**Task directions**
Please retype the data in full, exactly as given.
○ ○ ○ ○ ○ ○ ○
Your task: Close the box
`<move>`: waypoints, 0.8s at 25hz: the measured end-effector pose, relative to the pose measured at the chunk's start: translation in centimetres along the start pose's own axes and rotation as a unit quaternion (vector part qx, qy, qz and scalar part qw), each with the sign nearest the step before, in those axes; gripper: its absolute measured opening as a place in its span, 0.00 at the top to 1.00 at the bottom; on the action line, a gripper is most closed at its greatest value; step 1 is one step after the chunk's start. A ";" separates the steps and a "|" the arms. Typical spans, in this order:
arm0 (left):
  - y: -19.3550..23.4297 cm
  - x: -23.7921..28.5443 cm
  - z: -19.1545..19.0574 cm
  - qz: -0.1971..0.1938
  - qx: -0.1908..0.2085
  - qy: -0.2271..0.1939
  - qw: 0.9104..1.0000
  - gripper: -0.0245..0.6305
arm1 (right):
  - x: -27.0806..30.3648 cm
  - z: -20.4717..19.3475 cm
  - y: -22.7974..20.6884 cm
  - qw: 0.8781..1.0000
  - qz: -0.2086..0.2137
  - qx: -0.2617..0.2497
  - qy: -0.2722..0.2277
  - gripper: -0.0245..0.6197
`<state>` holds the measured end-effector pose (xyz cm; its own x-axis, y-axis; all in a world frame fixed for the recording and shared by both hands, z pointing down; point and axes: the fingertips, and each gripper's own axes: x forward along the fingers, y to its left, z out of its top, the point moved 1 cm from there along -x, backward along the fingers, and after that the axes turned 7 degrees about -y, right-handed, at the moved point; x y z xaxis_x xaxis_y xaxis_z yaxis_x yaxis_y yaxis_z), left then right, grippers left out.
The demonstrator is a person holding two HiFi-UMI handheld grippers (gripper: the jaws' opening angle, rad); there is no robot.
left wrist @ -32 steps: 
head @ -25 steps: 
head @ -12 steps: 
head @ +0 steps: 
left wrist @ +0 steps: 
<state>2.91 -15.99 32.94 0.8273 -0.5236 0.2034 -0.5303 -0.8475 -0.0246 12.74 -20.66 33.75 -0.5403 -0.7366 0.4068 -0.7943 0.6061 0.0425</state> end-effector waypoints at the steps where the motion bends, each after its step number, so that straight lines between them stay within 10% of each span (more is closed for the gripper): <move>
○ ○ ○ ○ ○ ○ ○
**Output for this exercise**
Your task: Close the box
`<move>`: waypoints, 0.8s at 25hz: the measured end-effector pose, relative to the pose measured at the chunk's start: translation in centimetres along the start pose's own axes and rotation as a unit quaternion (vector part qx, qy, qz and scalar part qw), each with the sign nearest the step before, in those axes; gripper: its absolute measured opening as a place in its span, 0.00 at the top to 1.00 at the bottom; on the action line, a gripper is most closed at its greatest value; step 1 is one step after the chunk's start. A ";" separates the steps and a "|" the arms. Typical spans, in this order:
arm0 (left):
  - y: -19.3550..23.4297 cm
  - x: -23.7921..28.5443 cm
  - z: -19.1545..19.0574 cm
  - qz: -0.1971..0.1938
  - qx: -0.1908..0.2085
  - qy: -0.2271..0.1939
  - qw: 0.9104..1.0000
  - gripper: -0.0245..0.6305
arm1 (right):
  - x: -27.0806..30.3648 cm
  - z: -20.4717..19.3475 cm
  - y: -22.7974..20.6884 cm
  - qw: 0.8781..1.0000
  - qz: -0.2086..0.2137
  - qx: -0.2617..0.2497
  - qy: -0.2722..0.2277
  - gripper: -0.0245..0.6197
`<state>` holds the measured end-effector pose (xyz cm; its own x-axis, y-axis; all in a world frame fixed for the recording and shared by both hands, z pointing down; point and axes: the fingertips, and each gripper's own axes: x forward along the fingers, y to its left, z out of its top, the point moved 1 cm from there along -x, backward along the fingers, and after that the axes turned 7 degrees about -y, right-handed, at the moved point; x y z xaxis_x xaxis_y xaxis_z yaxis_x yaxis_y yaxis_z), left then right, grippers left out.
The demonstrator is a person holding two HiFi-UMI handheld grippers (gripper: the jaws' opening angle, rad); there is no robot.
left wrist @ -32 steps: 
head @ -25 steps: 
head @ -12 steps: 
head @ +0 steps: 
left wrist @ +0 steps: 
<state>2.91 -15.99 32.94 0.8273 -0.5236 0.2034 -0.5303 -0.8475 -0.0246 12.74 -20.66 33.75 -0.5403 -0.7366 0.4068 -0.7943 0.6061 0.0425</state> end-effector waypoints at the steps where the motion bends, each after its step number, so that straight lines between them stay within 10% of each span (more is closed for the gripper): <move>

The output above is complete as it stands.